Within a few months Horace then married Baby Doe in Washington, D.C., on March 1, 1883. However, the Denver divorce between Horace and Augusta was evaluated by a judge and several attorneys, and legal opinions seemed to have consensus that the divorce was invalid, (although Augusta eventually stopped challenging it). But it doesn’t end here... two days after Horace and Baby Doe had gotten “legally” married in Washington, D.C., at the Willard Hotel, the Catholic priest who married them later returned the $200 Horace had given him for performing the ceremony and even refused to make the marriage a part of St. Mary’s records. The newspapers had exposed the previous Horace/Augusta “divorce” in Durango, and the the quick Horace/Baby Doe “marriage” in St. Louis, and finally the questionable 1883 Denver divorce from Augusta. The priest had known nothing about any of this, nor had anyone bothered to tell him during the pre-marriage interviews. He was incensed that he’d married two divorced people - one even a Catholic - and he clearly believed he’d been deceived by everyone involved.

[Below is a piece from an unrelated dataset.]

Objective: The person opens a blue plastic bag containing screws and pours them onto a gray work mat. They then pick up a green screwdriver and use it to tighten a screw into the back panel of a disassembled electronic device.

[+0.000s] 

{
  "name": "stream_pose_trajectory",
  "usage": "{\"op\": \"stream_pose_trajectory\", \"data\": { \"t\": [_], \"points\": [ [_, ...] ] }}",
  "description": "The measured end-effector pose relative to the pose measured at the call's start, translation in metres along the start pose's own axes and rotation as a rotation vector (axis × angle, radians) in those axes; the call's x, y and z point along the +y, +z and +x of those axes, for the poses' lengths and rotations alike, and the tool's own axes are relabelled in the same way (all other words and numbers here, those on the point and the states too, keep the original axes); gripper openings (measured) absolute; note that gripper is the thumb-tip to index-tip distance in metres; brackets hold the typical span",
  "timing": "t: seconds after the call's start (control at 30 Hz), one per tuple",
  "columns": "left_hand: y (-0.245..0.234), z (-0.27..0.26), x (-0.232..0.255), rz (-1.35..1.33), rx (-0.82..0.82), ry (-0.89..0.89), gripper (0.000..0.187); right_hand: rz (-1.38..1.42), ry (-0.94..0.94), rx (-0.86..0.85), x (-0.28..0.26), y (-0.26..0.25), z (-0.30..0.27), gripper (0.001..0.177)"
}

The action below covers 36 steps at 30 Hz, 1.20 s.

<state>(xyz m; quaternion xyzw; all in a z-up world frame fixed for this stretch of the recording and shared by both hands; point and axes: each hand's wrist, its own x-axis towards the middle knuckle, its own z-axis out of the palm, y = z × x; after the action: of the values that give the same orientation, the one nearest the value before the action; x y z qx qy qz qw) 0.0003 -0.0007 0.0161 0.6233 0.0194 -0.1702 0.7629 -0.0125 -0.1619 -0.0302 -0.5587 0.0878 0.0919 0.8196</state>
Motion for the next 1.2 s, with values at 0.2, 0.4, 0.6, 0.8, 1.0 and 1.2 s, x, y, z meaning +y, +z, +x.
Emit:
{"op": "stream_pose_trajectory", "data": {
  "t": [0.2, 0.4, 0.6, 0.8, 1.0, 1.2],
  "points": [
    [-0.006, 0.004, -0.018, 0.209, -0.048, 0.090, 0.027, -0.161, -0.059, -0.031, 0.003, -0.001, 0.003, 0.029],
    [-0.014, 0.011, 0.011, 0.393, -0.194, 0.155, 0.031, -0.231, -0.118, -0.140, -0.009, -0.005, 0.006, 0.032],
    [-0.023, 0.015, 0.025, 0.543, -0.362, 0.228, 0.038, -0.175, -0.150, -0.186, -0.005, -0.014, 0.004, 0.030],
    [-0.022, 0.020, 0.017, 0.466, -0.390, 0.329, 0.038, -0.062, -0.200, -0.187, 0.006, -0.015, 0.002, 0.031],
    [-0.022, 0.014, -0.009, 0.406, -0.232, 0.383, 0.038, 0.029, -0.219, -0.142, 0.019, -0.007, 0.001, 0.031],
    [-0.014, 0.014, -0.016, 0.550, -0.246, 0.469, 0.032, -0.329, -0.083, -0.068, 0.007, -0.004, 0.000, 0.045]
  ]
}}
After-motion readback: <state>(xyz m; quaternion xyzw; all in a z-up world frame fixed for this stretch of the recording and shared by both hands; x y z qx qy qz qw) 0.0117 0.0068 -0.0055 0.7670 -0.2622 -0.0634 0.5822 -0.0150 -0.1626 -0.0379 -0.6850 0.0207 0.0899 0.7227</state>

It was written later by Baby Doe’s sister that their father suffered miserably for his transgressions against the church and that he died within a few months after the wedding in Washington “from guilt of knowing he’d lied to the priest.”
The Mysteries:
First, if the facts, dates and legal proceedings don’t boggle your mind, here’s a synopsis of what went on:
1880– Baby Doe & Harvey Doe divorce
Summer 1882 - illegal divorce between Horace and Augusta filed in Durango
September, 1882 - illegal marriage of Horace & Baby Doe in St. Louis
January, 1883 - Augusta agrees to second divorce filed by Horace
March, 1883 - Horace & Baby Doe marriage in Washington, D. C.